The policy term refers to the total time period for which insurance coverage remains active. On the other hand, the premium payment term refers to a particular period during which the policyholder needs to pay premiums. Understanding the key differences of policy term and premium paying term can help people select a policy that not only suits their financial situation but also helps protect them for the long term. This article explains the difference between policy term and premium paying term.

What is a policy term in insurance?

The policy term is said to be the total period for which insurance coverage will remain active. The insurer generally provides financial protection during this period. This helps beneficiaries receive the sum assured if a valid claim takes place. The term of the policy can be different based on the plan, which can be for a short duration, like 5-10 years, or longer terms like 20-30 years. In some cases, this can even be lifelong coverage.  

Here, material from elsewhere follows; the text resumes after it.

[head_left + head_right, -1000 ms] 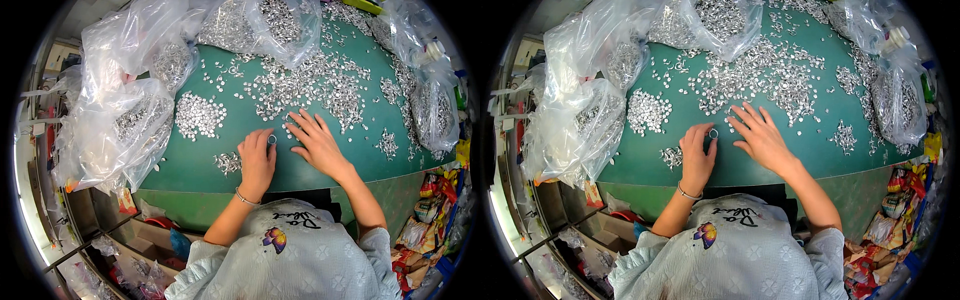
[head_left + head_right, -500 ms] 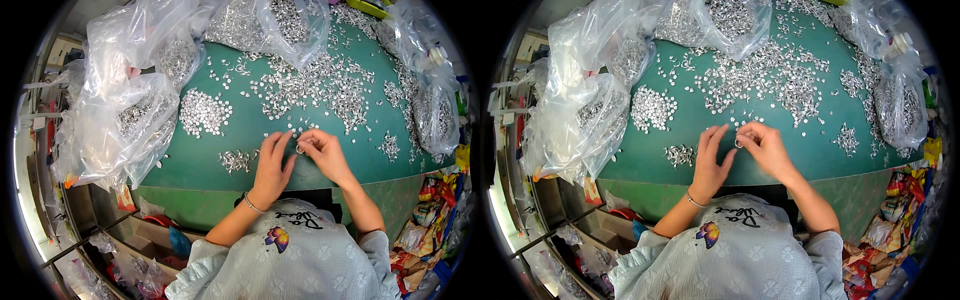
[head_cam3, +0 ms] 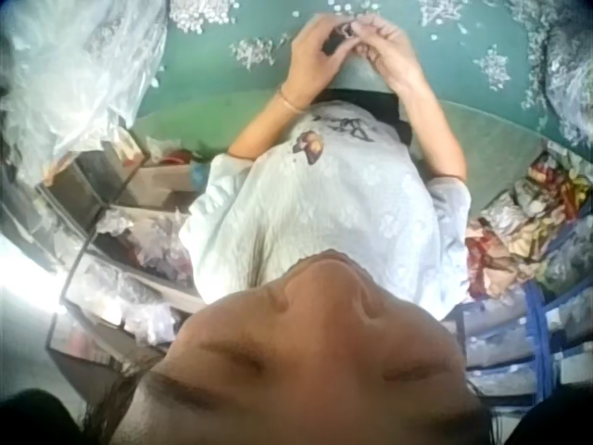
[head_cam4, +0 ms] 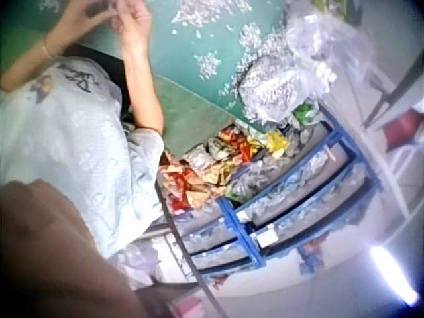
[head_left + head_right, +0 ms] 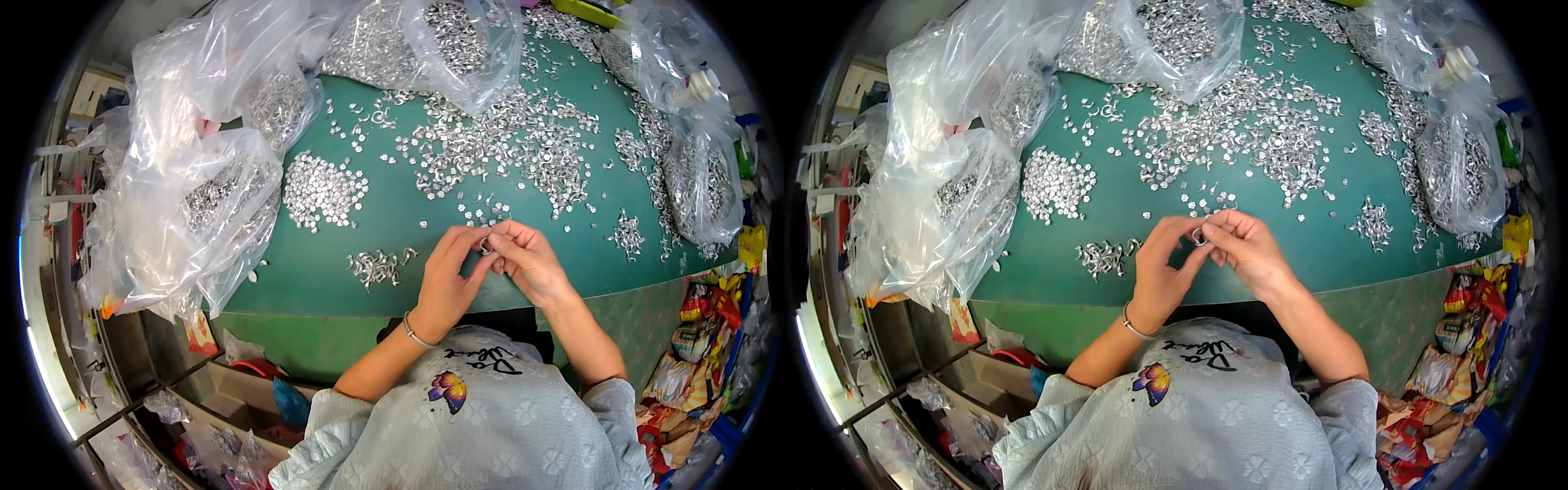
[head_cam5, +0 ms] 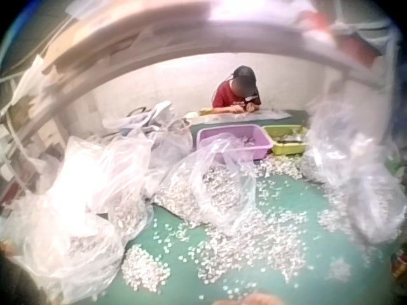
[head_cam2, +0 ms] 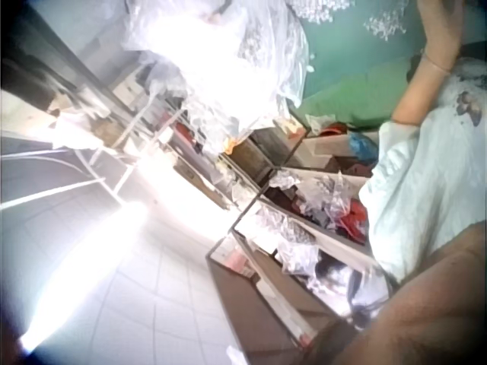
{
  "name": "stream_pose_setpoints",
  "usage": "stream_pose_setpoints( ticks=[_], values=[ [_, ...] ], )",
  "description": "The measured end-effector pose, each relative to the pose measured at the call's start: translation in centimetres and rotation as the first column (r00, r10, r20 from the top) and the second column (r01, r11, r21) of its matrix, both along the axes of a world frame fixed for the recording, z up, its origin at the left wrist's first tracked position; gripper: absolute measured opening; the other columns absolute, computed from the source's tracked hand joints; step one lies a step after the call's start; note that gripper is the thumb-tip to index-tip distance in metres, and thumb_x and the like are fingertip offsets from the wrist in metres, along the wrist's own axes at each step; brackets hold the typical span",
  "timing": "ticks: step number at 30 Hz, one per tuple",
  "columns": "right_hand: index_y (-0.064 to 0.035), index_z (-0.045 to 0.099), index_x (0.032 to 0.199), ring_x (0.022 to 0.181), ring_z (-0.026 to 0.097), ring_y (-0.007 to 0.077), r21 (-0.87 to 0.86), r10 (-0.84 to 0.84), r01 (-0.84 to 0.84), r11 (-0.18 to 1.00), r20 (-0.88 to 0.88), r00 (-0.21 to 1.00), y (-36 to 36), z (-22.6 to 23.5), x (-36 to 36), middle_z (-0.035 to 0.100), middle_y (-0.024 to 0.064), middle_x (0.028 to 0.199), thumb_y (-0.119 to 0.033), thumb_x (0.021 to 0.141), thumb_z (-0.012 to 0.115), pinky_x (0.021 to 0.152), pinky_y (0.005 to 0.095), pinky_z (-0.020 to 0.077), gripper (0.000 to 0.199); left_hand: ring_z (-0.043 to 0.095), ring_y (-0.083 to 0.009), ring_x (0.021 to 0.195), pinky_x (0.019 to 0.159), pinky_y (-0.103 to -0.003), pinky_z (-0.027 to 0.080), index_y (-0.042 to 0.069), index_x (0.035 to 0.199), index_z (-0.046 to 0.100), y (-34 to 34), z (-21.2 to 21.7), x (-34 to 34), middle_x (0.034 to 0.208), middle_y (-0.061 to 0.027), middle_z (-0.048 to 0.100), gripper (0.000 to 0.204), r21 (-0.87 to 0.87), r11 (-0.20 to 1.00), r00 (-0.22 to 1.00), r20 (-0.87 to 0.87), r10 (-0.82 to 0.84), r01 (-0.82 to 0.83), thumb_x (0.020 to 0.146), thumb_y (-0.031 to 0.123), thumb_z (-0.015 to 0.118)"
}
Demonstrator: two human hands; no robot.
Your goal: The person sorts small metal rings and components on a green worktable by hand, picking up individual pieces from a scattered pile and grouping them together.
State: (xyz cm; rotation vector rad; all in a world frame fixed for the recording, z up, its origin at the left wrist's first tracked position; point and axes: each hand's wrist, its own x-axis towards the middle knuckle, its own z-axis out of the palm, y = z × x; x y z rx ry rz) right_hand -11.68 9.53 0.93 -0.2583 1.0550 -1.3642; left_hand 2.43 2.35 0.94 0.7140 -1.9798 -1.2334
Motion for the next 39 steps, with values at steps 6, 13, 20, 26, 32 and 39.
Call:
stream_pose_setpoints(
  ticks=[6, 13, 20, 26, 32, 39],
  values=[
    [-0.0068, 0.066, 0.090, 0.063, 0.056, 0.0046, 0.067, -0.030, 0.084, 0.994, -0.575, 0.818, 1.1, 0.6, -3.9, 0.062, -0.0025, 0.074, -0.012, 0.089, 0.068, 0.056, 0.0204, 0.0421, 0.006, 0.053, -0.0336, 0.114, 0.097, -0.041, 0.044, 0.002, 0.125, 0.053, -1.1, -0.4, 0.5, 0.125, -0.0173, 0.052, 0.050, -0.253, 0.967, 0.956, 0.272, 0.107, -0.036, 0.078, 0.002, 0.072],
    [0.0023, 0.063, 0.090, 0.066, 0.052, 0.0044, -0.078, -0.169, 0.318, 0.945, -0.948, 0.269, 0.9, -0.8, -15.8, 0.061, -0.0008, 0.076, -0.002, 0.086, 0.066, 0.060, 0.0213, 0.0440, 0.006, 0.023, -0.0517, 0.136, 0.111, -0.054, 0.026, -0.003, 0.138, 0.036, -3.7, -2.3, -0.9, 0.148, -0.0319, 0.022, 0.055, -0.326, 0.945, 0.862, 0.469, 0.193, -0.034, 0.088, 0.004, 0.059],
    [0.0007, 0.064, 0.095, 0.080, 0.062, 0.0279, -0.031, -0.002, 0.210, 0.977, -0.990, -0.140, -1.8, 0.0, -15.3, 0.065, 0.0134, 0.089, -0.008, 0.083, 0.067, 0.071, 0.0350, 0.0487, 0.015, 0.018, -0.0553, 0.136, 0.112, -0.056, 0.022, -0.008, 0.135, 0.038, -3.6, -3.4, -5.2, 0.148, -0.0350, 0.016, 0.058, -0.328, 0.945, 0.917, 0.373, 0.140, -0.011, 0.079, -0.011, 0.051],
    [-0.0047, 0.058, 0.117, 0.123, 0.046, 0.0344, -0.070, -0.111, -0.196, 0.978, -0.973, -0.204, -2.4, -0.4, -8.5, 0.053, 0.0145, 0.127, -0.020, 0.082, 0.070, 0.101, 0.0478, 0.0344, 0.041, 0.023, -0.0495, 0.137, 0.113, -0.051, 0.024, -0.003, 0.135, 0.041, -2.0, -3.1, -8.2, 0.148, -0.0305, 0.021, 0.058, -0.222, 0.970, 0.977, 0.205, -0.057, 0.103, 0.078, -0.015, 0.046],
    [-0.0046, 0.054, 0.123, 0.133, 0.037, 0.0344, 0.106, 0.019, -0.138, 0.985, -0.853, -0.521, -0.7, -1.9, -7.5, 0.048, 0.0139, 0.132, -0.019, 0.081, 0.070, 0.107, 0.0541, 0.0276, 0.047, 0.029, -0.0471, 0.135, 0.111, -0.053, 0.025, 0.003, 0.133, 0.048, -6.7, -2.4, -5.7, 0.144, -0.0234, 0.035, 0.051, -0.371, 0.926, 0.946, 0.271, 0.176, -0.067, 0.084, -0.009, 0.048],
    [-0.0063, 0.061, 0.108, 0.125, 0.044, 0.0308, -0.002, -0.115, -0.277, 0.961, -0.913, -0.392, -3.1, -2.2, -3.8, 0.052, 0.0102, 0.127, -0.017, 0.082, 0.068, 0.106, 0.0543, 0.0291, 0.029, 0.034, -0.0456, 0.130, 0.109, -0.051, 0.029, 0.004, 0.127, 0.054, -8.7, -3.2, -7.1, 0.135, -0.0186, 0.046, 0.045, -0.421, 0.906, 0.872, 0.458, 0.173, 0.041, 0.082, -0.006, 0.054]
  ],
)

What is premium payment term in insurance?

The premium payment term means the duration during which the policyholder must pay premiums to keep the policy active. This period may be the same as the policy term or shorter, depending on the chosen plan. For example, a person may choose a 20-year policy but pay premiums only for 10 years under a limited pay option.
 

Upon understanding the differences between policy term vs premium paying term, let's look at the pros and cons of long and short policy term.

How does policy term affect life insurance benefits?

The policy term plays an essential role in determining the period for which there will be financial protection given by the life insurance plan.
 

  • Longer policy term
    A longer policy term provides extended coverage. It is suitable for long-term financial responsibilities such as children’s education or retirement planning.

  • Shorter policy term
    A shorter policy provides instant financial help. The term can be suitable for people who are in temporary financial need. This term can easily cover their debts or income protection for a limited period.

  • Whole life coverage
    This provides lifelong protection to policyholders. This form is often chosen for estate planning or leaving financial support for beneficiaries.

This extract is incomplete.